The integration of recent technologies in medical imaging has become a cornerstone of modern healthcare, facilitating detailed analysis of internal anatomy and pathology. Traditional methods, however, often grapple with data-sharing restrictions due to privacy concerns. Emerging techniques in artificial intelligence offer innovative solutions to overcome these constraints, with synthetic data generation enabling the creation of realistic medical imaging datasets, but the preservation of critical hidden medical biomarkers is an open question.
This study employs state-of-the-art Denoising Diffusion Probabilistic Models integrated with a Swin-transformer-based network to generate synthetic medical data. Three distinct areas of medical imaging - radiology, ophthalmology, and histopathology - are explored. The quality of synthetic images is evaluated through a classifier trained to identify the preservation of medical biomarkers.

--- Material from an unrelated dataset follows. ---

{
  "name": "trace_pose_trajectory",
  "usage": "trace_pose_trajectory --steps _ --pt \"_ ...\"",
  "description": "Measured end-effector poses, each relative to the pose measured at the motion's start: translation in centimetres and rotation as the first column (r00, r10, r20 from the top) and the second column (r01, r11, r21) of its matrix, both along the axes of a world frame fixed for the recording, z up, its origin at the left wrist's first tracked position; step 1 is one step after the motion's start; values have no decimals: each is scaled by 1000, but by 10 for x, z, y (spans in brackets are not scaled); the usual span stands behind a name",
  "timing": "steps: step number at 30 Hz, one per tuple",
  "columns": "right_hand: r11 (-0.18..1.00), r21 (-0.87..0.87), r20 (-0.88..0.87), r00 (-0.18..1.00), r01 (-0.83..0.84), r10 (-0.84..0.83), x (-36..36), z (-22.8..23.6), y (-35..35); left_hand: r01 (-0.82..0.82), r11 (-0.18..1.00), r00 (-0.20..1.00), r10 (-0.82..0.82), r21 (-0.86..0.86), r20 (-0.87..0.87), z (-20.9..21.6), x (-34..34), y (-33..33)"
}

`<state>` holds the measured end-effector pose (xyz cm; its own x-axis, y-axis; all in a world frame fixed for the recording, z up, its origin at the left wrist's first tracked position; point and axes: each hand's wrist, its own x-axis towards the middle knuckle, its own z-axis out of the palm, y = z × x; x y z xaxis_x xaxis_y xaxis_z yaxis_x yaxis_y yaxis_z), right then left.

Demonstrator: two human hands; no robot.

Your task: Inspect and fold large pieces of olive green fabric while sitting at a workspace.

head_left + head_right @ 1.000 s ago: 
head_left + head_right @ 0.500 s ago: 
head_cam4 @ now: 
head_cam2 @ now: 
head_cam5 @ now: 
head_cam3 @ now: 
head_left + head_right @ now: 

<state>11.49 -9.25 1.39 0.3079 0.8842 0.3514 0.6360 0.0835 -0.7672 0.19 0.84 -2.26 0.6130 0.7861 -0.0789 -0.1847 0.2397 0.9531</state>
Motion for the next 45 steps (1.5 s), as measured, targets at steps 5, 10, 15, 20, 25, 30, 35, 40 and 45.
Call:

The diffusion model effectively preserves key medical features, such as lung markings and retinal abnormalities, producing synthetic images closely resembling real data. Classifier performance demonstrates the reliability of synthetic data for downstream tasks, with F1 and AUC reaching 0.8-0.99.
This work provides valuable insights into the potential of diffusion-based models for generating realistic, biomarker-preserving synthetic images across various medical imaging modalities. These findings highlight the potential of synthetic data to address challenges such as data scarcity and privacy concerns in clinical practice, research, and education.
近期技术在医学成像中的整合已成为现代医疗保健的基石,有助于对内部解剖结构和病理学进行详细分析。然而,由于隐私问题,传统方法常常受到数据共享限制的困扰。人工智能领域的新兴技术提供了创新的解决方案来克服这些限制,合成数据生成能够创建逼真的医学成像数据集,但关键隐藏医学生物标志物的保留仍是一个悬而未决的问题。
本研究采用最先进的去噪扩散概率模型,并与基于Swin变压器的网络相结合,以生成合成医学数据。研究探索了医学成像的三个不同领域——放射学、眼科学和组织病理学。通过训练用于识别医学生物标志物保留情况的分类器来评估合成图像的质量。
扩散模型有效地保留了关键医学特征,如肺纹理和视网膜异常,生成的合成图像与真实数据极为相似。分类器性能证明了合成数据在下游任务中的可靠性,F1值和AUC达到0.8 - 0.99。
这项工作为基于扩散的模型在生成跨各种医学成像模态的逼真、保留生物标志物的合成图像方面的潜力提供了有价值的见解。这些发现凸显了合成数据在应对临床实践、研究和教育中的数据稀缺和隐私问题等挑战方面的潜力。